I’d lay money on some kind of “red carpet” branding. He didn’t detail what these packages would comprise exactly, but he did say that you can expect the original monthly system will be in place for the foreseeable future.

“Most people assume the number of movies our subscribers go to is much higher than it is,” he said, which is consistent with the early adopter pattern of squeezing every last drop of value out of an all-you-can-eat service. He declined to quote actual averages, but said “you’d be shocked at how low it is.”

He said, for instance, many users go from seeing on the order 4 or 5 movies a year to 10 a year — not 10 a month as some believe is the case. The value, he speculated, was in “de-risking” seeing a bad or small movie — which also can increase ticket sales for those films.

Filling the money pit

That said, Lowe pleaded guilty in response to the most frequent and obvious criticism of the service, which is simply that it is losing money at a phenomenal rate and only survives by frequent cash infusions.

“In the old days it was raise a ton of money and then grow a business. Today what you do is you raise enough money month by month to fund essentially that negative cash flow,” he explained — which really is just a nicer way of phrasing the problem. But Lowe compared MoviePass to the likes of Netflix and Spotify, which have taken on huge debt to position themselves to grow and monetize their user base.

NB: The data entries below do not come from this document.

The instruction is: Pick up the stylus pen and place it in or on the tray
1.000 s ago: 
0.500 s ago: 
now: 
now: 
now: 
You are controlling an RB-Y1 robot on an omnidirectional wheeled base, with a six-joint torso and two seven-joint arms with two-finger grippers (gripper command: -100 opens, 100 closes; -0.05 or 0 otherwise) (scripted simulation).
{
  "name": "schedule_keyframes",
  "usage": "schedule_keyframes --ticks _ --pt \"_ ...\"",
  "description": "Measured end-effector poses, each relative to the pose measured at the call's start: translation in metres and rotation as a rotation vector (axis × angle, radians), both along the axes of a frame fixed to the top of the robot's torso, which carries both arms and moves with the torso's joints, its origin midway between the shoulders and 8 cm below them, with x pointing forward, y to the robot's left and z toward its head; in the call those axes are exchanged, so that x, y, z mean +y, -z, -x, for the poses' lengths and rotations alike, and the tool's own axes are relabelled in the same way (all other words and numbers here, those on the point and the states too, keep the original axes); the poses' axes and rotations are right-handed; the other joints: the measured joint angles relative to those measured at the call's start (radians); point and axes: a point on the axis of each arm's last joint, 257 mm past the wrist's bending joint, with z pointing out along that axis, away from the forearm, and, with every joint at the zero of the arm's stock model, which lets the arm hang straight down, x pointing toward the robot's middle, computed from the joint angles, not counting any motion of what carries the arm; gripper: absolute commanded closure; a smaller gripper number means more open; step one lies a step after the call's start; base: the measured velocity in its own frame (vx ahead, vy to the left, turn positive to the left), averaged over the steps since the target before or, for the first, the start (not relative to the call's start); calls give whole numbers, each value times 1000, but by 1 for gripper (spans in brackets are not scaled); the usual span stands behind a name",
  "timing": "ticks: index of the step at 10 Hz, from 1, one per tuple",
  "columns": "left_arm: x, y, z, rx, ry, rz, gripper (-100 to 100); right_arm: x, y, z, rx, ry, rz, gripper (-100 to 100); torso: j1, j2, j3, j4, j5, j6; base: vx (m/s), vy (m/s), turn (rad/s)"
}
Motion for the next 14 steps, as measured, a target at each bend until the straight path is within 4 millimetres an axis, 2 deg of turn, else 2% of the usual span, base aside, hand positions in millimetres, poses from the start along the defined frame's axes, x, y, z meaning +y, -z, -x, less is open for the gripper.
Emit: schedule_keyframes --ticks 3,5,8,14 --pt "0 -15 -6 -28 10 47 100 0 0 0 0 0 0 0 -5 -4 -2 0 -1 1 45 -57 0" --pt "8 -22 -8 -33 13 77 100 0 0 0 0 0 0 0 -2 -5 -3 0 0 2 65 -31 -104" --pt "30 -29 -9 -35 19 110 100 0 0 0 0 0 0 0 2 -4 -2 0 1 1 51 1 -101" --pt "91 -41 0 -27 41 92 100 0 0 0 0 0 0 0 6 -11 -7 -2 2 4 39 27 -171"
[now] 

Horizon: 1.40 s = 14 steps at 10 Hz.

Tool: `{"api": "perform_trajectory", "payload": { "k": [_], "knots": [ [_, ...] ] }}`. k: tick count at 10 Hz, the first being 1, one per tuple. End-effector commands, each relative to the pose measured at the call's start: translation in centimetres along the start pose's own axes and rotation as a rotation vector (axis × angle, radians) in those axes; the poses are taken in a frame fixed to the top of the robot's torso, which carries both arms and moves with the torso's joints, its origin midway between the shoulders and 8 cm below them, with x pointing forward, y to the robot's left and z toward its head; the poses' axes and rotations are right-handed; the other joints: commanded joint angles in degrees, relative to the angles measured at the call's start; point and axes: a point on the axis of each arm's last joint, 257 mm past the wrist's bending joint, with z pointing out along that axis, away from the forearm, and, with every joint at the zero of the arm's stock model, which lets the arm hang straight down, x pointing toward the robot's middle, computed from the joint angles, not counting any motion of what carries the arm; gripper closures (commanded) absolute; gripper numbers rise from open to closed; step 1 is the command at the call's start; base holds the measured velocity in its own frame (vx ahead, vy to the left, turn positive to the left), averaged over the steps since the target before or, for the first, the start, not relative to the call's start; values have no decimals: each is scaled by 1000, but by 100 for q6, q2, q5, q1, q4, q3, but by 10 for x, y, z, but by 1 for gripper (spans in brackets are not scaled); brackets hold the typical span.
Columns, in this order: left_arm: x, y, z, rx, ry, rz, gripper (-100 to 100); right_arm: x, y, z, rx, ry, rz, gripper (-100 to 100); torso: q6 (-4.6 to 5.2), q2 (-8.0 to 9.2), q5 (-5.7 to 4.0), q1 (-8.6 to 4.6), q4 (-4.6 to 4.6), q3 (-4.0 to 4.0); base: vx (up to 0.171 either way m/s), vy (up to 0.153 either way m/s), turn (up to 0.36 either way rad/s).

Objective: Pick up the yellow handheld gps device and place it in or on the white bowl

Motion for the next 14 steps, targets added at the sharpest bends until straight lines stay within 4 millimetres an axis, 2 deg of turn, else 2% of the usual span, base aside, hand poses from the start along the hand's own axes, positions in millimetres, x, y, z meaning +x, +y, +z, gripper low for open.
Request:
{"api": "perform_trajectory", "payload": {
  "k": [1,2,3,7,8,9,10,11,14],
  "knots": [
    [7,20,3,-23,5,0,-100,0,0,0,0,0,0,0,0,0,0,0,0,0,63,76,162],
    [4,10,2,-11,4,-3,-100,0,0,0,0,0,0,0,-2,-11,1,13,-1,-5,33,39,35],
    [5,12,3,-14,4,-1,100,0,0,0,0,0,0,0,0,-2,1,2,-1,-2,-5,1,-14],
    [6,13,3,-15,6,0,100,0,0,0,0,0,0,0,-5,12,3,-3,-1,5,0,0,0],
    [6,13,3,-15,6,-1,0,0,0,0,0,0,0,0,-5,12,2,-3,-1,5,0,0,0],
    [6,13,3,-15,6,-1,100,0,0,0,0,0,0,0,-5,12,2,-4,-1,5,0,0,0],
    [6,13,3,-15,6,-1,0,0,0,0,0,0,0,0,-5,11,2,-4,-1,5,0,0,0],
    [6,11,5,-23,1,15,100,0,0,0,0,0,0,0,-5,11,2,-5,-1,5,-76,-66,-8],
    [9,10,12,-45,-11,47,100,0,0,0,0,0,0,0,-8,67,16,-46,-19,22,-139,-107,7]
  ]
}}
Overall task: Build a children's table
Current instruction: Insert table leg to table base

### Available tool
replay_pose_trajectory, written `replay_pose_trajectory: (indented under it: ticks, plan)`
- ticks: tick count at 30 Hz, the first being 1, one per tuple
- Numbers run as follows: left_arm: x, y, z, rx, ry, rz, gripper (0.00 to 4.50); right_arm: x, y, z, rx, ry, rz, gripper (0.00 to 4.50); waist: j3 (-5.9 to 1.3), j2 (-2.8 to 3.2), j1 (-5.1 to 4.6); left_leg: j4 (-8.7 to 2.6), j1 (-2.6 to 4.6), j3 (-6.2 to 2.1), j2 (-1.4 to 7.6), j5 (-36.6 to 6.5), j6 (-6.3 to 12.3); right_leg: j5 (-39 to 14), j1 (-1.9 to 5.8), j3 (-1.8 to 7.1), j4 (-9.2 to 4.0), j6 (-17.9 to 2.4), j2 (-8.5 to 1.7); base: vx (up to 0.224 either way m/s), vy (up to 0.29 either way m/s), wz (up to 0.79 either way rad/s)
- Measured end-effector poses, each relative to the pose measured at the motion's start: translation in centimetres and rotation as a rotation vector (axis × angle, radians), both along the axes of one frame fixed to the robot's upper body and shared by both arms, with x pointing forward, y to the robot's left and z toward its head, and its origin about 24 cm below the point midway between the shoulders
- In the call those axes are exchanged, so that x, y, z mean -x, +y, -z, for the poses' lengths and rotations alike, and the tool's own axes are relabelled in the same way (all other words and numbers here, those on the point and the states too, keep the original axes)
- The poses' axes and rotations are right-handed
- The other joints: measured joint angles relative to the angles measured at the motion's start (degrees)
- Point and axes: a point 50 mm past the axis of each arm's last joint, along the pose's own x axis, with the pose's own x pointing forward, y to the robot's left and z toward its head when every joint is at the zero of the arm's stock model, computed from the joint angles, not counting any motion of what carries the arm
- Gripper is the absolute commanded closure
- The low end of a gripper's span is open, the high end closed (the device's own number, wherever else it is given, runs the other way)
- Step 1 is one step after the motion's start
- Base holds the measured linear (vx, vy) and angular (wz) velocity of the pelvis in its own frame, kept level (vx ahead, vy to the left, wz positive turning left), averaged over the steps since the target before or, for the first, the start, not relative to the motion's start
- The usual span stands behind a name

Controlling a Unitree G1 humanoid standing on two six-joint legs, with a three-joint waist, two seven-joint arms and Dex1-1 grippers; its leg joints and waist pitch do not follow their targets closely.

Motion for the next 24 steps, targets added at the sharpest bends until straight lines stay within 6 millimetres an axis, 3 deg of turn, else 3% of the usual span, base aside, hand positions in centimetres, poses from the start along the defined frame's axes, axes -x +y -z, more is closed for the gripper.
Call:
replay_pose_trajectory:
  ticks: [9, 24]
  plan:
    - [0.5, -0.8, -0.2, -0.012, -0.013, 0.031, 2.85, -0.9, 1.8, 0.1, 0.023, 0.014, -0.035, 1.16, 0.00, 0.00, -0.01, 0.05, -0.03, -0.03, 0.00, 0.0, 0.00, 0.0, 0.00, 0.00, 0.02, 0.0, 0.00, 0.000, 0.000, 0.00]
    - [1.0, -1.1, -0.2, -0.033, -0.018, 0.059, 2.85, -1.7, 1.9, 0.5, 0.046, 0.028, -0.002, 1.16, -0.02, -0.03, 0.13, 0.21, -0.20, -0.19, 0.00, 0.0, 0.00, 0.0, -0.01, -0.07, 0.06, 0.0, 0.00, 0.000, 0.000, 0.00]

Whether the comparison is apt or aspirational depends on MoviePass’s success over the next year; Lowe said “We are 100 percent confident that we have the committed funding… to get to the cash flow break even point, which we believe will be early next year.”

The steps in that plan:

  • Get users to an average of 1.1 movies per month
  • Get average monthly cost of goods (i.e. what MoviePass provides the user) down to $9
  • Generate $6 per user in revenue from advertising and data plays

“Obviously we’re not there yet,” he concluded. But he pointed out that “the cash required is coming down dramatically from what it was even a few months ago.” He later specified in an email that this is from “a combination of revenue from studios and brand partnerships, lower costs of tickets, lower member churn and lower usage.” However, the road to getting a share of concessions — famously the most profitable part of the business — will be a bumpy one, especially given the antagonistic stance MoviePass has taken with industry leaders like AMC.

For now it at least seems safe for consumers to use the app without fear that they are being surreptitiously tracked — any more than they are the rest of their time online, at any rate. 2018 will be the year MoviePass either becomes a major force in the industry or collapses, its expended millions a sad examplar of peak subscription economy.